*** Opening of Source material ***

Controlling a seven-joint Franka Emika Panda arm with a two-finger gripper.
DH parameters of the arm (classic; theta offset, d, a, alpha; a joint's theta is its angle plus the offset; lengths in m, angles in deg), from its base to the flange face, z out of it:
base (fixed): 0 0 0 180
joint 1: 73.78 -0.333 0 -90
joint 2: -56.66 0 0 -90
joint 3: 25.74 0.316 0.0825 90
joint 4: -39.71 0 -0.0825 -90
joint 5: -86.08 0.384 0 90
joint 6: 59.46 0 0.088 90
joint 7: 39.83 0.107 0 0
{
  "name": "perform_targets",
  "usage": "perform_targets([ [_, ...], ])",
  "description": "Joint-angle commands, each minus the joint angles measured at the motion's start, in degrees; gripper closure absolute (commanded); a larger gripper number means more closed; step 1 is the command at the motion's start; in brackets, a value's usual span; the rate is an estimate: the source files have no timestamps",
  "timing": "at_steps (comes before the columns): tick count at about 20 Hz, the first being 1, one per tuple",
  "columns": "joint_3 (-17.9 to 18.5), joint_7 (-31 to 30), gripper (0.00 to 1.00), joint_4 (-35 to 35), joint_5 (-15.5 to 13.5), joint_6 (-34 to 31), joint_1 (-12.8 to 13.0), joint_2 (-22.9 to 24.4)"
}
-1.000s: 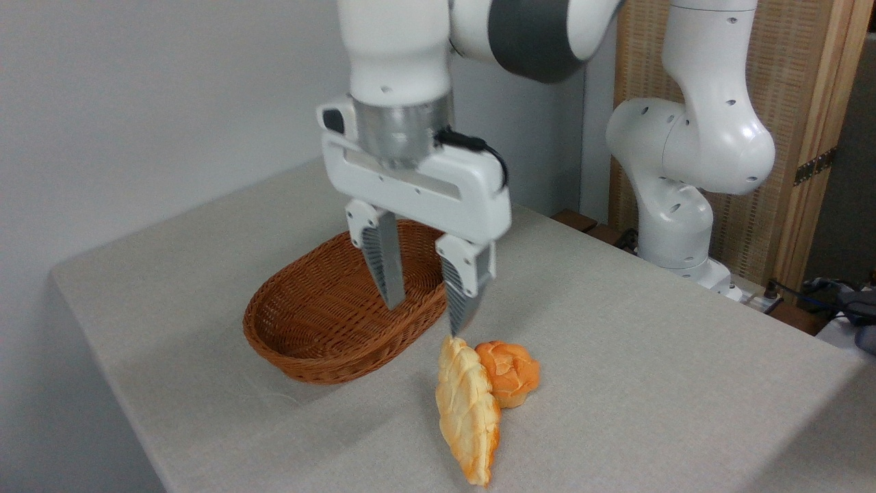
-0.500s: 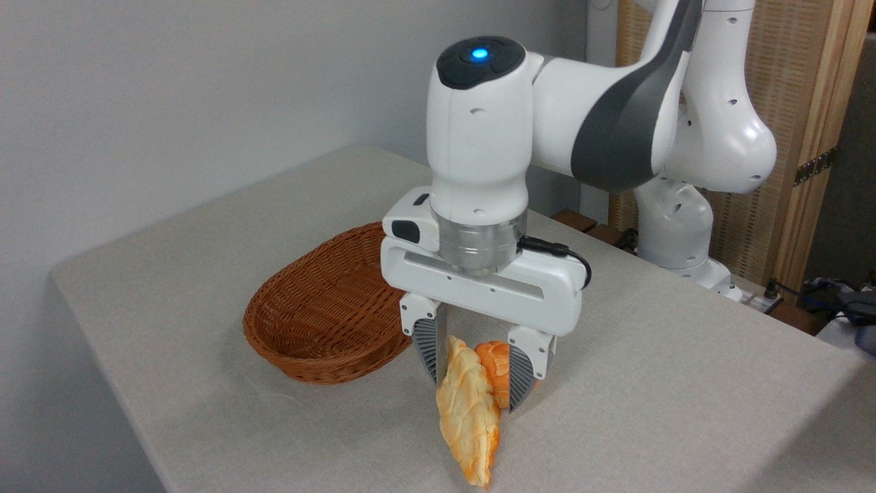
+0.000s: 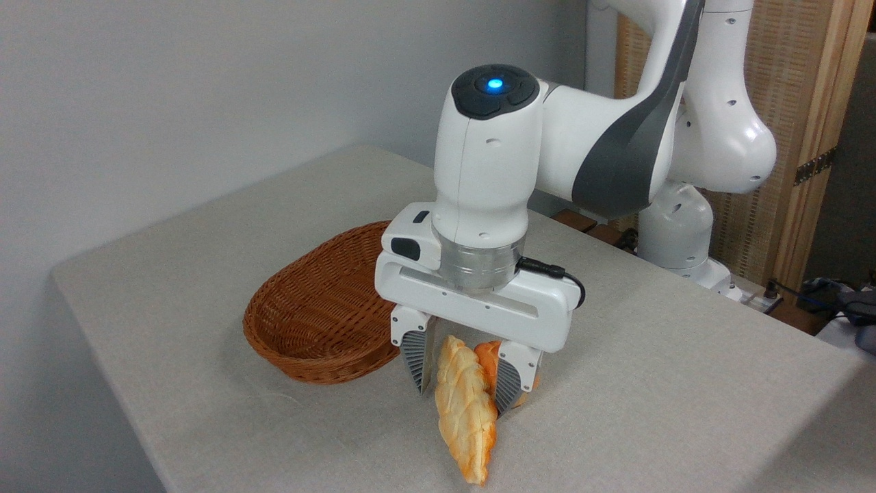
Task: Put bread into the basket
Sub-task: 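Close the gripper on the bread loaf and lift it, then carry the held loaf over the wicker basket and lower it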
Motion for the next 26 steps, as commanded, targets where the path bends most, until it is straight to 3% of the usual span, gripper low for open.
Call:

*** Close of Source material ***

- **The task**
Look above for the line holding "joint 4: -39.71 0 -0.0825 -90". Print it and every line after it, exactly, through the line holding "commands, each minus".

- **Task result**
joint 4: -39.71 0 -0.0825 -90
joint 5: -86.08 0.384 0 90
joint 6: 59.46 0 0.088 90
joint 7: 39.83 0.107 0 0
{
  "name": "perform_targets",
  "usage": "perform_targets([ [_, ...], ])",
  "description": "Joint-angle commands, each minus the joint angles measured at the motion's start, in degrees; gripper closure absolute (commanded); a larger gripper number means more closed; step 1 is the command at the motion's start; in brackets, a value's usual span; the rate is an estimate: the source files have no timestamps",

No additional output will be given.